Library of America editor-in-chief Geoffrey O'Brien is also a film critic, and a fan of crime fiction (sometimes both at once), and his interests are reflected in the L of A's canon-broadening of recent years, into criticism and genre fiction. (E.g.) Vonnegut was preceded into the Library by a rough sci-fi contemporary and fellow cult leader.
Kael, for her part, is the third film critic to be collected by the Library, following James Agee and then, shortly after his death, Manny Farber (as well as an initial anthology of American film criticism). Andrew Sarris is surely next.
The upcoming titles, while also featuring the inevitable Ambrose Bierce, reflect the Library's move towards a broader mandate and classics with a more immediately catchy, contemporary resonance: their enshrinement of Philip Roth continues apace with novels from the late 90s (it's surely daunting to secure the rights to a living writer; even Bellow had to wait to be dead).

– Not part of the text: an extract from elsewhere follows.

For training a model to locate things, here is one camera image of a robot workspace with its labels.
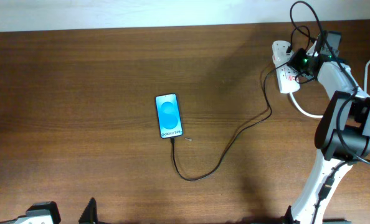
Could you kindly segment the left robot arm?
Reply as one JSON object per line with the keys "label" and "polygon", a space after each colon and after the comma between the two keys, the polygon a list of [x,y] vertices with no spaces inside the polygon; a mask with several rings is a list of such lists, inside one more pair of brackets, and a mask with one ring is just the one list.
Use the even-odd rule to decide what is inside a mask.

There's also anthologies of "American Writers on Aviation and Spaceflight" (a boxing collection comes out next month too), and a humor-writing anthology edited by Andy Borowitz ("from Mark Twain to The Onion"). And their expansion outward from the dead great white males continues with two volumes of Harlem Renaissance novels. The Canon Wars have left us with... a much bigger canon.